On December 12, 2017, I issued a report and recommendation in which I recommended that Payton's federal habeas corpus petition be dismissed without prejudice for failure to exhaust state court review of all but his claims challenging the state post-conviction proceedings and that he received ineffective assistance of counsel when counsel failed to challenge the biased jurors and seek recusal of the state trial judge.7 Payton moved for leave to amend his federal petition to exclude the unexhausted claims and proceed only with the exhausted claims identified in my prior report and recommendation.8 The district judge granted the motion on April 9, 2018, and referred the matter to me for consideration of the remaining exhausted issues.9
Based on my prior report, Payton's federal petition, the state court record and his pleadings presented to the Louisiana Supreme Court, the only claims exhausted in the state courts are Payton's claims that he was denied his due process and other constitutional rights during the post-conviction process in the state courts and that he wasdenied effective assistance of counsel when his trial counsel failed to challenge two biased jurors and move to recuse the state trial judge.10
Although my prior report contains a detailed recounting of the procedural history of the underlying state criminal proceedings, the relevant facts and history are repeated here for ease of reference.

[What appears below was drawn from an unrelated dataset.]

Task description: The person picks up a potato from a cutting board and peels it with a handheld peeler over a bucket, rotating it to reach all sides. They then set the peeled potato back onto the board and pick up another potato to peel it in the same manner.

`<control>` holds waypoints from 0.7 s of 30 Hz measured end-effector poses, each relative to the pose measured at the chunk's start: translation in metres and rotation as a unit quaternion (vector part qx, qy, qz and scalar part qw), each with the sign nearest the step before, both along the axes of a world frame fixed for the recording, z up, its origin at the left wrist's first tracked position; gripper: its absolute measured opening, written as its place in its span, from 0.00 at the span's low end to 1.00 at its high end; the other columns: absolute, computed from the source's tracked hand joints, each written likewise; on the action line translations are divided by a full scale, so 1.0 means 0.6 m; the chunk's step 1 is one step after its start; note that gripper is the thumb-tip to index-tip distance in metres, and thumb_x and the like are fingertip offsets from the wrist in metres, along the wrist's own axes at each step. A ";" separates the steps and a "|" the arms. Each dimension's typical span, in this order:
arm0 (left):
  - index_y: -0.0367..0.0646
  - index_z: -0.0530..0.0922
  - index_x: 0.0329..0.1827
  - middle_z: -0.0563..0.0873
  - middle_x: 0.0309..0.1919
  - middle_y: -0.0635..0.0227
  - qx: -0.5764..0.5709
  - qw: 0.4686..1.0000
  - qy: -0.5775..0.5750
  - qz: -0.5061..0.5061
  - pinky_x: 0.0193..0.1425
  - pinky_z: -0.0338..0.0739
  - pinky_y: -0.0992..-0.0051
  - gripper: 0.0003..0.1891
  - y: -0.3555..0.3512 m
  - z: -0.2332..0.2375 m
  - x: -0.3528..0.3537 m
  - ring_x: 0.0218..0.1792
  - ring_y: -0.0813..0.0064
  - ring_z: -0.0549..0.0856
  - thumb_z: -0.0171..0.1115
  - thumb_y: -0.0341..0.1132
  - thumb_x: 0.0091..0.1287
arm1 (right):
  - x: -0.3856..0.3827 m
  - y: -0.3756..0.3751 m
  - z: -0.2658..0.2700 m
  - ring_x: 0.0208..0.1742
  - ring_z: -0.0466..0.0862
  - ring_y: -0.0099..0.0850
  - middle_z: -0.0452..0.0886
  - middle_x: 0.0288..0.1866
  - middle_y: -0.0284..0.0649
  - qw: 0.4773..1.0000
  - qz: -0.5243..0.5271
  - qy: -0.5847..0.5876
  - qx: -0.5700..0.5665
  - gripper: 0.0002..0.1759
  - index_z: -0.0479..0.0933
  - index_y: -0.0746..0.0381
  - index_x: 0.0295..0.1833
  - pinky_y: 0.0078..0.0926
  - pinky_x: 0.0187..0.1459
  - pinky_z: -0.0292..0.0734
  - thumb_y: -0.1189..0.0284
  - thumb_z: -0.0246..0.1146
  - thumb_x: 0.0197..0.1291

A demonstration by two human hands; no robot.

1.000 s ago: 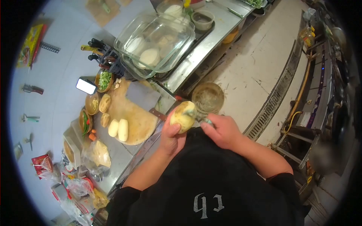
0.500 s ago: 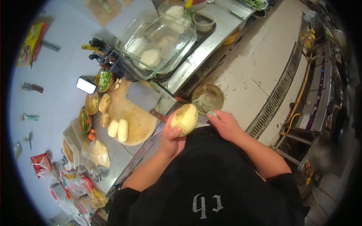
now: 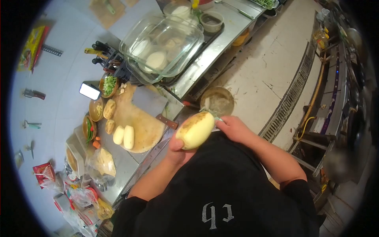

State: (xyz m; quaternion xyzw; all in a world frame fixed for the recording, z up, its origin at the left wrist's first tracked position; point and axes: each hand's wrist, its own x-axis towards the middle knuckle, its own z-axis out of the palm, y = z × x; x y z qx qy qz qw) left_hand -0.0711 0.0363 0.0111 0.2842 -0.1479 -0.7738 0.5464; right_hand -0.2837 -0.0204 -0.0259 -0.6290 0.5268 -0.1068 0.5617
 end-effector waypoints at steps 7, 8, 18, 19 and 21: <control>0.33 0.63 0.76 0.75 0.69 0.52 0.035 0.999 0.018 -0.024 0.78 0.68 0.63 0.61 -0.011 0.000 0.008 0.70 0.59 0.76 0.80 0.58 0.40 | -0.004 0.011 -0.001 0.30 0.76 0.30 0.77 0.25 0.44 0.978 -0.132 -0.138 0.087 0.25 0.77 0.68 0.38 0.34 0.37 0.74 0.54 0.56 0.75; 0.32 0.62 0.76 0.74 0.70 0.51 0.026 0.999 0.019 -0.024 0.78 0.68 0.62 0.60 -0.011 -0.004 0.012 0.70 0.58 0.76 0.80 0.55 0.41 | -0.004 0.014 0.004 0.30 0.76 0.30 0.77 0.25 0.44 0.977 -0.133 -0.139 0.088 0.25 0.77 0.68 0.38 0.34 0.37 0.74 0.54 0.56 0.75; 0.36 0.59 0.78 0.74 0.69 0.55 -0.045 0.991 -0.121 -0.036 0.75 0.69 0.64 0.51 -0.020 -0.015 0.021 0.70 0.62 0.75 0.75 0.37 0.49 | 0.003 0.037 0.102 0.38 0.83 0.55 0.82 0.34 0.52 0.986 0.040 -0.074 -0.141 0.18 0.77 0.62 0.42 0.47 0.39 0.77 0.56 0.59 0.70; 0.36 0.59 0.78 0.74 0.69 0.55 -0.045 0.991 -0.121 -0.036 0.75 0.69 0.64 0.51 -0.019 -0.017 0.020 0.70 0.62 0.75 0.75 0.37 0.49 | 0.003 0.038 0.114 0.37 0.83 0.54 0.82 0.33 0.51 0.982 0.064 -0.053 -0.171 0.18 0.77 0.62 0.41 0.47 0.39 0.78 0.56 0.60 0.69; 0.36 0.60 0.78 0.75 0.68 0.56 -0.016 0.982 -0.185 -0.037 0.74 0.70 0.65 0.51 -0.016 -0.021 0.018 0.69 0.64 0.76 0.76 0.37 0.49 | 0.006 0.042 0.122 0.37 0.83 0.52 0.83 0.33 0.50 0.975 0.088 -0.032 -0.200 0.18 0.77 0.61 0.40 0.48 0.38 0.78 0.55 0.60 0.68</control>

Payton is incarcerated in the Raymond Laborde Correctional Center in Cottonport, Louisiana.11 On May 28, 2009, Payton was indicted by an Orleans Parish grand jury and charged with second degree murder.12 The Louisiana Fourth Circuit Court of Appeal summarized the facts determined at trial in relevant part as follows:
The defendant was convicted of manslaughter in the killing of Cyril Roussel, who allegedly was shot by the defendant on August 2, 2008, and as a result of the wounds inflicted, died approximately six months later, on February 9, 2009.